Nineteenth century man

Dyson Heydon's top 10 books of the nineteenth century … From Memoires d'Outre Tombe to The Autobiography of an Unknown Indian … Dyse's faves from a golden time 

Dyse: the history man

Dyson Heydon continues his quiet progress as national figure and leading thinker, a.k.a. public intellectual. 

The latest is an appearance in the May issue of Rodney Cavalier's private newsletter, where he nominates and critiques 10 books that explain or embody key features of the 19th century. 

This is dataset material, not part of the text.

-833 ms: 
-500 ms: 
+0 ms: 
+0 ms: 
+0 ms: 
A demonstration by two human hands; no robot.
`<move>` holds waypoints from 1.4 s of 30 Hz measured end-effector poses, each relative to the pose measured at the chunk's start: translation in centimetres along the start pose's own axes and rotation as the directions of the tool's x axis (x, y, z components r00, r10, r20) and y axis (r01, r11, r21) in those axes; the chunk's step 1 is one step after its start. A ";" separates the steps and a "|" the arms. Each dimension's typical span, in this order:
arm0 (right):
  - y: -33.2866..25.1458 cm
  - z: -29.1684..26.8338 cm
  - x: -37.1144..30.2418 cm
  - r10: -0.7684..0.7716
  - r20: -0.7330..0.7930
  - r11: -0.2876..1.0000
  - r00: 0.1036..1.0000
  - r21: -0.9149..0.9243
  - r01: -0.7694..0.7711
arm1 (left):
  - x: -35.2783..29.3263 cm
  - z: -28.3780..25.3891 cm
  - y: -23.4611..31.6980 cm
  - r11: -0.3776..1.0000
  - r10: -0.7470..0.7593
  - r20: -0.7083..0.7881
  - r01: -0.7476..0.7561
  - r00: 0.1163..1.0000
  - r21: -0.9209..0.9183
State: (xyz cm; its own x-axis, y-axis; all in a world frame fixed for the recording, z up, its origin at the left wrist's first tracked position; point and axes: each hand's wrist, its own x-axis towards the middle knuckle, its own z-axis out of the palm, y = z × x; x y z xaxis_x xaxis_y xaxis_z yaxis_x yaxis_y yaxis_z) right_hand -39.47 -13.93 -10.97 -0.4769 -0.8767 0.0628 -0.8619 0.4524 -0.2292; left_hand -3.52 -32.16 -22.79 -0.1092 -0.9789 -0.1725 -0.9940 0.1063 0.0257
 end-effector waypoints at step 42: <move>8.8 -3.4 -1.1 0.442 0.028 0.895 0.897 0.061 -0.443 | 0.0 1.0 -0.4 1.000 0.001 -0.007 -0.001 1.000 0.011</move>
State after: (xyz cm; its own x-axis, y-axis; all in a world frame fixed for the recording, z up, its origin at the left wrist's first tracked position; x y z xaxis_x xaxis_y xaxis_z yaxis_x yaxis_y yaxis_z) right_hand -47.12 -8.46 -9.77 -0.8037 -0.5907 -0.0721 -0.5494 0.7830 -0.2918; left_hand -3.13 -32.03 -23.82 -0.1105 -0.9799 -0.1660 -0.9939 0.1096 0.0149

Cavalier was a minister in the Nifty Neville and Barry (The Cardigan) Unsworth governments and is now chairman of the Sydney Cricket and Sports Ground Trust. 

He knew that Dyse has "an intense knowledge of the 19th century", so asked the great jurist to opine on what are the most important tomes of that favourite period. 

Here are Dyse's Top 10: 

1. War and Peace (1869), Leo Tolstoy. 

This is the "most readable great novel ever written". However, Dyse disagrees with Leo's denigration of Napoleon, who did great things like the codification of the law which spread throughout Europe. 

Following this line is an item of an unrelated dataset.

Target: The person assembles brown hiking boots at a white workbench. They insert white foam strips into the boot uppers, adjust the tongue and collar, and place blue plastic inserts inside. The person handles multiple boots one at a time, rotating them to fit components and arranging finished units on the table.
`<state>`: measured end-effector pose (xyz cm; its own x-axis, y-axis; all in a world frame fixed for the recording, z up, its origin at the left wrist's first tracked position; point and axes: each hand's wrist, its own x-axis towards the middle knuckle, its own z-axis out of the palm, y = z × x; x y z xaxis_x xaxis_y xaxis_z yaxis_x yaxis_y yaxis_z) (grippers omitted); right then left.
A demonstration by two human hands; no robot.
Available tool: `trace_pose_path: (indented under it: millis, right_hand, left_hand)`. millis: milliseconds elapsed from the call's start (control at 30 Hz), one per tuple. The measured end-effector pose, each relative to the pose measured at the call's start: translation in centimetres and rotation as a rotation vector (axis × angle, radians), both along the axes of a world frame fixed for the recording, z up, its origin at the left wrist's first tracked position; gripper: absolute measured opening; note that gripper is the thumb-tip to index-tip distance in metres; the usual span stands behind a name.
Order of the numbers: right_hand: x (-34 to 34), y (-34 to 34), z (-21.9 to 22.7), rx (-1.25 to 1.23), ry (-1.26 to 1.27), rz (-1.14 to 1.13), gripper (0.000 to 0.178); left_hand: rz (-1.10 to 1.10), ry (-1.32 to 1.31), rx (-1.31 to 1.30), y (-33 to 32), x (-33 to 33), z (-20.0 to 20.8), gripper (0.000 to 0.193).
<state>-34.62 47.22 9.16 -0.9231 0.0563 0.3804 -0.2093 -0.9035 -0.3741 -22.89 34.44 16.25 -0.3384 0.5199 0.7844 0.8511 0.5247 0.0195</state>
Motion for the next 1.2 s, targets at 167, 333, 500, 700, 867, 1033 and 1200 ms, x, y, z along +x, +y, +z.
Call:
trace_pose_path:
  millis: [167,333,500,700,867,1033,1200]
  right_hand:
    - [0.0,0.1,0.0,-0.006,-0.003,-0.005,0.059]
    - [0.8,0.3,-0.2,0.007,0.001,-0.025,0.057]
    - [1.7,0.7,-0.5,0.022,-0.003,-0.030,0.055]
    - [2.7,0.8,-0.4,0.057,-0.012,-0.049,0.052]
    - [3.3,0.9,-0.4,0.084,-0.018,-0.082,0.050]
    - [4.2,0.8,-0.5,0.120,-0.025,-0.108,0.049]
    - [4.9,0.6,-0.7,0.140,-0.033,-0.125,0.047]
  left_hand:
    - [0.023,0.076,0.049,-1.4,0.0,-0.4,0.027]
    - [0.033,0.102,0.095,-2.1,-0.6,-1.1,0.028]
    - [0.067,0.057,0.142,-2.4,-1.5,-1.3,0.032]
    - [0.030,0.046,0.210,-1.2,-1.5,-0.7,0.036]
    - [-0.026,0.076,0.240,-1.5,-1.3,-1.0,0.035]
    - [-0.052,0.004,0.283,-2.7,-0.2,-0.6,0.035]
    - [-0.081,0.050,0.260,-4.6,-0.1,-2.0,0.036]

2. Memoires d'Outre Tombe (1848-1902), François-René, Vicomte de Chateaubriand. 

A work that reflects "departure from unenlightened despotism". 

3. Democracy in America (1835), Alexis de Tocqueville.  

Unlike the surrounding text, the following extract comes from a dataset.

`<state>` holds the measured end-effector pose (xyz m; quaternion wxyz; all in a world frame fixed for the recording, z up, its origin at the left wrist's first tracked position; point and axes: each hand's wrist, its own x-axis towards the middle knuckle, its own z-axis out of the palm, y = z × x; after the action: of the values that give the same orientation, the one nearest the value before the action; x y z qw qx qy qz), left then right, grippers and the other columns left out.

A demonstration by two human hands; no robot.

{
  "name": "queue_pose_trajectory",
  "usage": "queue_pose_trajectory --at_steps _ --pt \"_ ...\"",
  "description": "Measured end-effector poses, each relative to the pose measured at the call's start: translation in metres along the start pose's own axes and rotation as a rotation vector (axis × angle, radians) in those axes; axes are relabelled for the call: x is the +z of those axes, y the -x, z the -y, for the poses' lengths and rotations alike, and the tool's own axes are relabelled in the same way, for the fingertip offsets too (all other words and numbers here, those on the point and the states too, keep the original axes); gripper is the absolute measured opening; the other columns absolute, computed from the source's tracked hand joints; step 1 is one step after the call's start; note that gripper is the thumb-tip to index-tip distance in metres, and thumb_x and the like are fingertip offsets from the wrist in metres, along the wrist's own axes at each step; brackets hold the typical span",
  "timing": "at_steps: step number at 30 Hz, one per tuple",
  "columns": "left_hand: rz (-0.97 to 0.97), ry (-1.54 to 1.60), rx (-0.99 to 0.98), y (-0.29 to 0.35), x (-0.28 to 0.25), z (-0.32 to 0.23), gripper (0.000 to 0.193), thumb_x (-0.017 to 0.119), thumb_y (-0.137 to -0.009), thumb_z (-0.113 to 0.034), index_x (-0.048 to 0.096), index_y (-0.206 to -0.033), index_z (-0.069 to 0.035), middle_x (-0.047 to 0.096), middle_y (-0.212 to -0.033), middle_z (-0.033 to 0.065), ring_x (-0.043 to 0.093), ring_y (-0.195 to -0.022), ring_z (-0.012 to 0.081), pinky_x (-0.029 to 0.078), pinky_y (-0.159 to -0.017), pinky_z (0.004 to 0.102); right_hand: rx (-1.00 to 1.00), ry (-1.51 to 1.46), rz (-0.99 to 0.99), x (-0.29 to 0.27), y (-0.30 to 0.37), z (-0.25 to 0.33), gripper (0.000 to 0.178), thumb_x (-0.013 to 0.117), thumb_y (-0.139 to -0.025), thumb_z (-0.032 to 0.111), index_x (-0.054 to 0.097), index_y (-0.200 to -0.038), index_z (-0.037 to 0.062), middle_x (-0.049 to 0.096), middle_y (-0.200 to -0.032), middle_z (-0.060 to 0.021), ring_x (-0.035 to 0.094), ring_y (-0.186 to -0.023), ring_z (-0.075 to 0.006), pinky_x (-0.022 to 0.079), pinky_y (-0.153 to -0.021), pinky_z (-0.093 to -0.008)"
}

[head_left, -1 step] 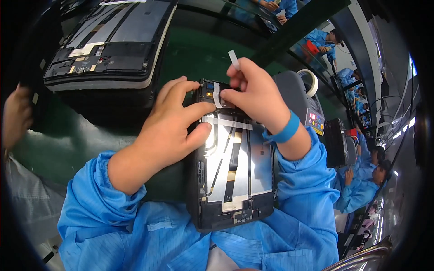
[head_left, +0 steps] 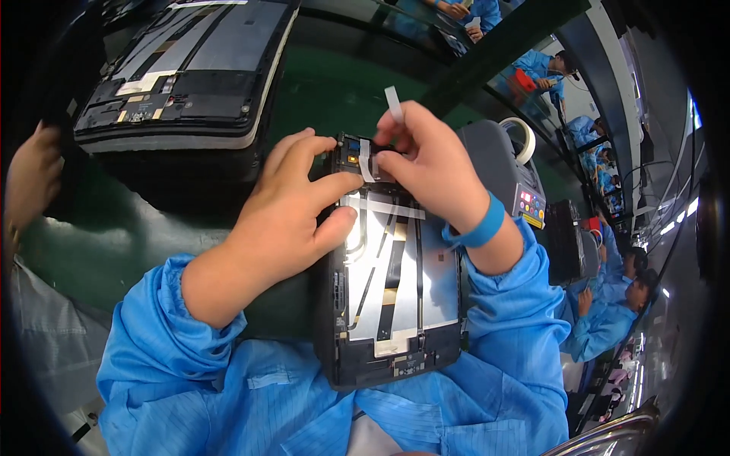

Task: Applying adhesive strips and components to internal panels of an electronic device.

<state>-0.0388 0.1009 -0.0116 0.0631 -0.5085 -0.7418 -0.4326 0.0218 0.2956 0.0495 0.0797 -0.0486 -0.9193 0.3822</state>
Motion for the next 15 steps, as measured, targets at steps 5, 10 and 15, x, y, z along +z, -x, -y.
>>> queue_pose_trajectory --at_steps 5,10,15 --pt "-0.001 -0.006 -0.006 0.002 0.000 -0.001 0.032 0.062 -0.075 -0.015 0.065 -0.107 -0.009 0.046 -0.128 0.0197 0.036 -0.127 0.0421 0.033 -0.104 0.0481 -0.186 -0.094 0.075 0.006 0.024 -0.003 0.034 0.040 -0.080 -0.012 0.050 -0.110 0.0010 0.063 -0.105 -0.0150 0.064 -0.094 -0.0253 0.052 -0.080 -0.0340" --pt "-0.001 -0.029 -0.008 0.001 -0.003 -0.004 0.034 0.063 -0.074 -0.015 0.066 -0.108 -0.009 0.045 -0.129 0.0199 0.035 -0.128 0.0415 0.032 -0.105 0.0479 0.137 -0.199 0.318 -0.003 0.038 0.021 0.044 0.041 -0.081 -0.011 0.043 -0.123 -0.0008 0.053 -0.131 -0.0153 0.049 -0.125 -0.0266 0.041 -0.102 -0.0358" --pt "-0.094 -0.101 0.167 -0.002 -0.001 -0.002 0.038 0.066 -0.071 -0.016 0.067 -0.108 -0.007 0.053 -0.120 0.0185 0.045 -0.122 0.0409 0.038 -0.100 0.0465 -0.408 0.348 0.147 0.003 0.053 0.004 0.042 0.055 -0.081 0.004 0.047 -0.122 -0.0008 0.055 -0.124 -0.0206 0.052 -0.115 -0.0371 0.034 -0.107 -0.0463"
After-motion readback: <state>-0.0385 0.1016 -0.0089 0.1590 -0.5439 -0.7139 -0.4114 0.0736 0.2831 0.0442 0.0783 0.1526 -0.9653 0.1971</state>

Here is a great liberal aristocrat exploring the problem of giving people the vote to elect politicians, who in turn prove intolerant of minority views. Dyse gets in a dig at the beasty Bill of Rights idea: "This form of tyranny has still not been dealt with. The main modern panacea, by way of bills of rights, can scarcely be seen as satisfactory." 

4. History of England from the Accession of James 11 (5 vols 1848-1861), Thomas Babington Macaulay. 

Here Dyse also notes that, "many great books had been written in Sanskrit and other Indian languages" - contrary to Macaulay's belief. 

5. Liberty, Equality, Fraternity (1873), James Fitzjames Stephen. 

This is a response to J.S. Mill's On Liberty, from an "all-rounder of Renaissance proportions". Stephen was an uncle of Virginia Woolf and a cousin to A.V. Dicey. (Others of his tribe came to Sydney and created Stephen Jaques & Stephen.) 

Marx's influence spread to Hungarian postage stamps6. The Communist Manifesto (1848), Karl Marx. 

Here Marx solves the problem of the tyranny of the majority, by proposing a "dictatorship of the minority, followed by a somewhat misty socialist future which sounded attractive up to a point ...". 

7. Paroles d'un Croyant (1834), Abbé Lamennais. 

This work reflects the 19th century as an age of religious faith. It was also an opportunity for Dyse to mention the leader of the German Catholic Centre Party, Ludwig Windthorst, and how parliamentary tactics could be used successfully to counter Bismark's persecution of the Roman Catholic Church - the Kulturkampf

8. The Autobiography of an Unknown Indian (published 1951), Nirad C. Chaudhuri. 

"A masterpiece of extraordinary beauty describing life in Bengal just before the Raj began to crumble." 

9. Collected Poems (published 2002), Rudyard Kipling. 

Here Dyse reproduces a poem called Lictenberg, which captures "an imperial theme and Australia's role in it". 

10. The Federal Story (1944), Alfred Deakin. 

Published long after Deakin's death. "The colourful, forceful and luminous qualities of The Federal Story make it a not unworthy member of this series on 10 books on the 19th century." 

Phew. Some extra bedtime reading required, I fear.